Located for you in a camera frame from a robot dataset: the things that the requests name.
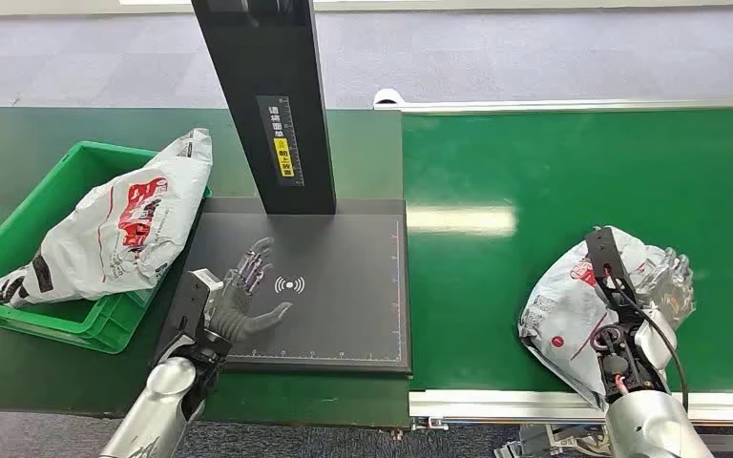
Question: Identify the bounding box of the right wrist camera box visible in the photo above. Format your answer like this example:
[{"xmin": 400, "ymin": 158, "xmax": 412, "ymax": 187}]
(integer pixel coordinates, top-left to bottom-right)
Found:
[{"xmin": 584, "ymin": 226, "xmax": 637, "ymax": 306}]

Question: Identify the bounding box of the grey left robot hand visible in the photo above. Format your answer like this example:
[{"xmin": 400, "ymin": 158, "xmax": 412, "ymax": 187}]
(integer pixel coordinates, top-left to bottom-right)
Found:
[{"xmin": 206, "ymin": 237, "xmax": 294, "ymax": 344}]

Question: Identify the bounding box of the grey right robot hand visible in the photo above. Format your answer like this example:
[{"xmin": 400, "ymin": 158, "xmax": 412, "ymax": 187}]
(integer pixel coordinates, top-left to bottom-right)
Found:
[{"xmin": 644, "ymin": 248, "xmax": 697, "ymax": 326}]

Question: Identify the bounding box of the yellow and black column label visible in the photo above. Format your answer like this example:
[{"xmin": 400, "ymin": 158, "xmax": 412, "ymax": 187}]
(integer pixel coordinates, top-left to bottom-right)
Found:
[{"xmin": 256, "ymin": 94, "xmax": 305, "ymax": 188}]

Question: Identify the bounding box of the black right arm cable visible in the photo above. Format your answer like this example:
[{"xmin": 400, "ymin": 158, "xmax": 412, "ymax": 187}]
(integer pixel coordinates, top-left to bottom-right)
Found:
[{"xmin": 605, "ymin": 278, "xmax": 690, "ymax": 413}]

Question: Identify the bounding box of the green conveyor belt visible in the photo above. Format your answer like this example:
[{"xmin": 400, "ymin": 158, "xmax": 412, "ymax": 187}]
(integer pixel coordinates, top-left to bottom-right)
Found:
[{"xmin": 402, "ymin": 107, "xmax": 733, "ymax": 394}]

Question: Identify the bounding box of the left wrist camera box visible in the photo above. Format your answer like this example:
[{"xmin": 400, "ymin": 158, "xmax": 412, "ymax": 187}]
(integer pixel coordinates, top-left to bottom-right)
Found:
[{"xmin": 165, "ymin": 268, "xmax": 225, "ymax": 355}]

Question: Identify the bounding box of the black scanner base plate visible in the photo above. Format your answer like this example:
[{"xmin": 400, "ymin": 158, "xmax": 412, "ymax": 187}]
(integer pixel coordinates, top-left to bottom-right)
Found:
[{"xmin": 151, "ymin": 198, "xmax": 413, "ymax": 375}]

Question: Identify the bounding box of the green plastic bin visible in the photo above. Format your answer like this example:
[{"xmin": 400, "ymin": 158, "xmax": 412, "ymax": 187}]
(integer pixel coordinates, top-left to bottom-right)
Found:
[{"xmin": 0, "ymin": 139, "xmax": 213, "ymax": 355}]

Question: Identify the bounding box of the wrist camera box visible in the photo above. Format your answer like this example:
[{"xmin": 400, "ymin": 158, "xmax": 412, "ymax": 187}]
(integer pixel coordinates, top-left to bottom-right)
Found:
[
  {"xmin": 165, "ymin": 268, "xmax": 225, "ymax": 355},
  {"xmin": 584, "ymin": 226, "xmax": 637, "ymax": 306}
]

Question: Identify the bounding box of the white red printed mailer bag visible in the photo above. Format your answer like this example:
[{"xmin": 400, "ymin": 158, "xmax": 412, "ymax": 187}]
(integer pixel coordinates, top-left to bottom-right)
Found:
[
  {"xmin": 0, "ymin": 128, "xmax": 214, "ymax": 309},
  {"xmin": 517, "ymin": 226, "xmax": 697, "ymax": 411}
]

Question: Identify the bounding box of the black scanner column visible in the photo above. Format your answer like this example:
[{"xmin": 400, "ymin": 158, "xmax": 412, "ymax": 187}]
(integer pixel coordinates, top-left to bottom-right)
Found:
[{"xmin": 190, "ymin": 0, "xmax": 337, "ymax": 217}]

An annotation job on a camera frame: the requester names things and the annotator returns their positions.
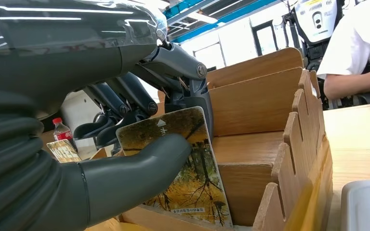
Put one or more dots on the red label cola bottle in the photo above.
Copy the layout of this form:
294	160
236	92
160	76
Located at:
62	134

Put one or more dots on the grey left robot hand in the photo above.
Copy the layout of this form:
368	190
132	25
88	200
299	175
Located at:
60	54

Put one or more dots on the grey card reader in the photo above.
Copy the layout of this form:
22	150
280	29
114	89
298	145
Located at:
367	207

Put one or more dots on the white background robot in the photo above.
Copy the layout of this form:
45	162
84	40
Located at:
316	19

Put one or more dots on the ceiling light panel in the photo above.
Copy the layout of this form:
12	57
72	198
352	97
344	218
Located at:
204	18

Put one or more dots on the person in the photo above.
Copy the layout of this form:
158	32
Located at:
357	41

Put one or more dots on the black framed door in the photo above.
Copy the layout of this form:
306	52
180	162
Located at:
254	38

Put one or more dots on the yellow tree print key card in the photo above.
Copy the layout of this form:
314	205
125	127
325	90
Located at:
63	151
201	185

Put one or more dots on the wooden card holder box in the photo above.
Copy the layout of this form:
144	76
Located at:
252	105

==============================

• _Work to complete_
Copy out every entry above word for word; omit the images.

• _Answer to the problem_
Located for you in a camera frame from a robot dataset: the things that the requests name.
Question: Identify the bounding box of the right wrist camera box visible in the photo above. Format your answer like this example:
[{"xmin": 400, "ymin": 158, "xmax": 412, "ymax": 187}]
(integer pixel coordinates, top-left to bottom-right)
Found:
[{"xmin": 584, "ymin": 226, "xmax": 637, "ymax": 306}]

Question: Identify the bounding box of the grey left robot hand visible in the photo above. Format your answer like this example:
[{"xmin": 400, "ymin": 158, "xmax": 412, "ymax": 187}]
(integer pixel coordinates, top-left to bottom-right)
Found:
[{"xmin": 206, "ymin": 237, "xmax": 294, "ymax": 344}]

Question: Identify the bounding box of the grey right robot hand visible in the photo above. Format your answer like this example:
[{"xmin": 400, "ymin": 158, "xmax": 412, "ymax": 187}]
(integer pixel coordinates, top-left to bottom-right)
Found:
[{"xmin": 644, "ymin": 248, "xmax": 697, "ymax": 326}]

Question: Identify the bounding box of the yellow and black column label visible in the photo above. Format your answer like this example:
[{"xmin": 400, "ymin": 158, "xmax": 412, "ymax": 187}]
(integer pixel coordinates, top-left to bottom-right)
Found:
[{"xmin": 256, "ymin": 94, "xmax": 305, "ymax": 188}]

Question: Identify the bounding box of the black right arm cable visible in the photo above. Format your answer like this example:
[{"xmin": 400, "ymin": 158, "xmax": 412, "ymax": 187}]
(integer pixel coordinates, top-left to bottom-right)
Found:
[{"xmin": 605, "ymin": 278, "xmax": 690, "ymax": 413}]

Question: Identify the bounding box of the green conveyor belt visible in the photo above. Format your answer like this example:
[{"xmin": 400, "ymin": 158, "xmax": 412, "ymax": 187}]
(integer pixel coordinates, top-left to bottom-right)
Found:
[{"xmin": 402, "ymin": 107, "xmax": 733, "ymax": 394}]

Question: Identify the bounding box of the left wrist camera box visible in the photo above. Format your answer like this example:
[{"xmin": 400, "ymin": 158, "xmax": 412, "ymax": 187}]
(integer pixel coordinates, top-left to bottom-right)
Found:
[{"xmin": 165, "ymin": 268, "xmax": 225, "ymax": 355}]

Question: Identify the bounding box of the black scanner base plate visible in the photo above. Format your answer like this example:
[{"xmin": 400, "ymin": 158, "xmax": 412, "ymax": 187}]
(integer pixel coordinates, top-left to bottom-right)
Found:
[{"xmin": 151, "ymin": 198, "xmax": 413, "ymax": 375}]

Question: Identify the bounding box of the green plastic bin visible in the photo above. Format your answer like this example:
[{"xmin": 400, "ymin": 158, "xmax": 412, "ymax": 187}]
(integer pixel coordinates, top-left to bottom-right)
Found:
[{"xmin": 0, "ymin": 139, "xmax": 213, "ymax": 355}]

Question: Identify the bounding box of the wrist camera box visible in the photo above. Format your answer like this example:
[{"xmin": 400, "ymin": 158, "xmax": 412, "ymax": 187}]
(integer pixel coordinates, top-left to bottom-right)
Found:
[
  {"xmin": 165, "ymin": 268, "xmax": 225, "ymax": 355},
  {"xmin": 584, "ymin": 226, "xmax": 637, "ymax": 306}
]

Question: Identify the bounding box of the white red printed mailer bag visible in the photo above. Format your answer like this example:
[{"xmin": 400, "ymin": 158, "xmax": 412, "ymax": 187}]
(integer pixel coordinates, top-left to bottom-right)
Found:
[
  {"xmin": 0, "ymin": 128, "xmax": 214, "ymax": 309},
  {"xmin": 517, "ymin": 226, "xmax": 697, "ymax": 411}
]

Question: Identify the bounding box of the black scanner column visible in the photo above. Format your answer like this example:
[{"xmin": 400, "ymin": 158, "xmax": 412, "ymax": 187}]
(integer pixel coordinates, top-left to bottom-right)
Found:
[{"xmin": 190, "ymin": 0, "xmax": 337, "ymax": 217}]

An annotation job on a camera frame: the requester names things and the annotator returns their positions.
Put one or more dots on the red label cola bottle in the photo above.
Copy the layout of this form:
294	160
236	92
160	76
Located at:
62	134

Put one or more dots on the grey left robot hand in the photo above.
Copy the layout of this form:
368	190
132	25
88	200
299	175
Located at:
60	54

Put one or more dots on the grey card reader in the photo above.
Copy the layout of this form:
22	150
280	29
114	89
298	145
Located at:
367	207

Put one or more dots on the white background robot in the photo above.
Copy the layout of this form:
45	162
84	40
Located at:
316	19

Put one or more dots on the ceiling light panel in the photo above.
Copy the layout of this form:
12	57
72	198
352	97
344	218
Located at:
204	18

Put one or more dots on the person in the photo above.
Copy the layout of this form:
158	32
Located at:
357	41

Put one or more dots on the black framed door in the photo above.
Copy the layout of this form:
306	52
180	162
Located at:
254	38

Put one or more dots on the yellow tree print key card in the photo above.
Copy the layout of this form:
314	205
125	127
325	90
Located at:
63	151
201	185

Put one or more dots on the wooden card holder box in the photo above.
Copy the layout of this form:
144	76
Located at:
252	105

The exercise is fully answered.